Déchirée

Déchirée est l’histoire d’une adolescente de 14 ans.

Et toi Doussouba, c’était comment ta première fois ?
Sa nouvelle amie partait d’un rire insouciant.
Elle ne soupçonnait pas le chaos de cette interrogation.
Ta première fois c’était avec qui ? L’aimais-tu ?
Les pensées de Doussouba partaient en dérade.
Le passé renaissait avec son flot d’émotions.

Le temps n’aide pas à guerrir mais à s’habituer !

L’histoire remontait à dix ans.
Elle avait mis cinq années à comprendre ce qui lui était arrivé.
Cinq autres années à panser ses plaies.
Un jour, elle s’était résignée à sauver son âme fracassée.
Aujourd’hui, nouveau départ, nouvelle vie.
Finis les insomnies et les cauchemars agités.
Timidement, son corps et son âme retrouvaient le même langage.
Et puis, cette satanée question.
En une fraction de seconde, le temps se figeait au tour d’eux.
Cette nuit sauvage surgissait de son inconscient. Une porte s’ouvrait sur son secret.
Son esprit se butait à ce passé longtemps refoulé.

Était t-elle prête à faire le récit de son malheur ?

Ma première fois s’avoua-t-elle intérieurement !
C’était le fracas, une effraction dans tout mon être.
La nuit était tiède et la ruelle sombre, je fredonnais un air de Moussolu*
Soudain la silhouette surgissait de nulle part, un sourire imbécile aux lèvres
Tout allait tellement vite. Je tombais à la renverse.
L’homme d’un mètre quatre-vingts m’écrasait de tout son poids.

Ma première fois,
Je hurlais de douleur mais mes hurlements s’unissaient au vrombissement des véhicules
Je pleurais tout mon soûl mais mes pleurs s’élevaient dans un silence général.
J’étais prise dans une toile d’araignée que je tentais vainement de percer.

Ma première fois,
L’homme se dissipait en moi en m’assenant de coups.
J’étais sienne, comme un vulgaire morceau de papier.
Levant mes yeux, je reconnaissais celui qui m’amputait de ma vertu
Non pas lui ! Achève-moi ! Tue-moi ! balbutiais-je !
Rien n’y fit.
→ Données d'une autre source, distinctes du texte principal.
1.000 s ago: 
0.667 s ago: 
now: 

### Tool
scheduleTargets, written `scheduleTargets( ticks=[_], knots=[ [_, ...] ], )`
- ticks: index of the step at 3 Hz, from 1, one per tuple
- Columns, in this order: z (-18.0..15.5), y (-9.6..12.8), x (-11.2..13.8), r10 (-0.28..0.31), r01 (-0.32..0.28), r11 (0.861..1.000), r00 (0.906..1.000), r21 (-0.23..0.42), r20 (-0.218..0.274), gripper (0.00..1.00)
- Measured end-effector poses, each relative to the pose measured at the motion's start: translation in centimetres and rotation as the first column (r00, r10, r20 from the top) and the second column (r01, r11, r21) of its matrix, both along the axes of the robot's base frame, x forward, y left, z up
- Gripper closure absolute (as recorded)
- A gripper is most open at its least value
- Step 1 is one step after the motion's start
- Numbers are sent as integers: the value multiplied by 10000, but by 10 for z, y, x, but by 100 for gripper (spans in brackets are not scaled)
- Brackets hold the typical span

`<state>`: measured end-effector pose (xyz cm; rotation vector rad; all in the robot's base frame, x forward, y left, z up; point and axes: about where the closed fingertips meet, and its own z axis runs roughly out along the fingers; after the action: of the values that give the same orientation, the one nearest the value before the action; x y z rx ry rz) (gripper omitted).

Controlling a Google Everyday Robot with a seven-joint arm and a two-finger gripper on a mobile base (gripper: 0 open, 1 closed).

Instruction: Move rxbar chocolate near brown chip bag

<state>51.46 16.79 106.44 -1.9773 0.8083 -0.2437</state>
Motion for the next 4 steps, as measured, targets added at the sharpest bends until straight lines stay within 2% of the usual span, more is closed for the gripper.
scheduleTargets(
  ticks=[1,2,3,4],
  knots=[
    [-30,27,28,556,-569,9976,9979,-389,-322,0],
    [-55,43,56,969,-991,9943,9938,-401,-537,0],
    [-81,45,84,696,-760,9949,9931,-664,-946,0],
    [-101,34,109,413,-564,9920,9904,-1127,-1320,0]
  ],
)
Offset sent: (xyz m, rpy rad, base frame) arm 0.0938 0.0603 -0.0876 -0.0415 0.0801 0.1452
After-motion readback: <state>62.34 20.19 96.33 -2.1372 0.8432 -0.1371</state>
L’homme demeurait silencieux.

L’agresseur tue toujours deux fois. La deuxième fois par le silence.

Ma première fois,
J’étais souillée, je puais, je sentais la mort, j’agonisais.
Savait-il que je passerais par là . Avait-il murement pensé son acte ?
Le silence de l’homme se solidifiait. Un de ces silences qui laissait parler le regard.
De la fierté se lisait sur ce front luisant de sueur.
Le chasseur s’enorgueillissait de sa chasse.
Fière d’avoir assouvi son appétit sexuel.
Fière de m’avoir possédé et dépossédé.
Fière comme le mont Kilimandjaro.

Ma première fois,
Mes larmes ne tarissaient pas, elles embuaient mes yeux.
Une violente douleur m’ankylosait. Je gisais à demi-morte sur ce sol caillouteux.
Pendant que mon agresseur disparaissait dans la brise de la nuit.
Emportant avec lui toute mon énergie vitale.
L’homme venait d’éteindre en moi toute lumière.
Me condamnant à vivre des jours lugubres.

Ma première fois,
C’était le voisin d’à côté.
C’était le père de meilleure amie.
C’était un cisaillement dans ma chair.
C’était une déchirure dans mon intimité.
Ma première fois, j’ai été violé…

Cette histoire est une fiction. C’est un cri de coeur face à la banalisation du viol en Guinée. Rien qu’au premier semestre 2017, plus de 95 cas de viol ont été enregistrés dans la capitale Conakry. Personnellement, je suis effrayée par les chiffres, je suis exaspérée par tant de sauvagerie. Se gargariser de grands mots et discours ne suffisent plus concrètement. L’intégration des cours d’éducation sexuelle dans les écoles est-elle une réponse ? Cette perspective m’enchante certes mais je reste persuadée qu’il faut une inclusion dans tous les champs. Éduquer oui, mais apporter parallèlement une réponse pénale comme je le précisais dans ce récent thread.

Victime de viol ou d’excision, la jeune fille est souvent assise à la table des malheurs en Guinée. Eu égard aux nombres de victimes, j’en viens à croire qu’elles sont nées pour pleurer éternellement. L’enjeu n’est plus négligeable.

*Moussolu : veut dire femmes, est une chanson de Salif Keïta.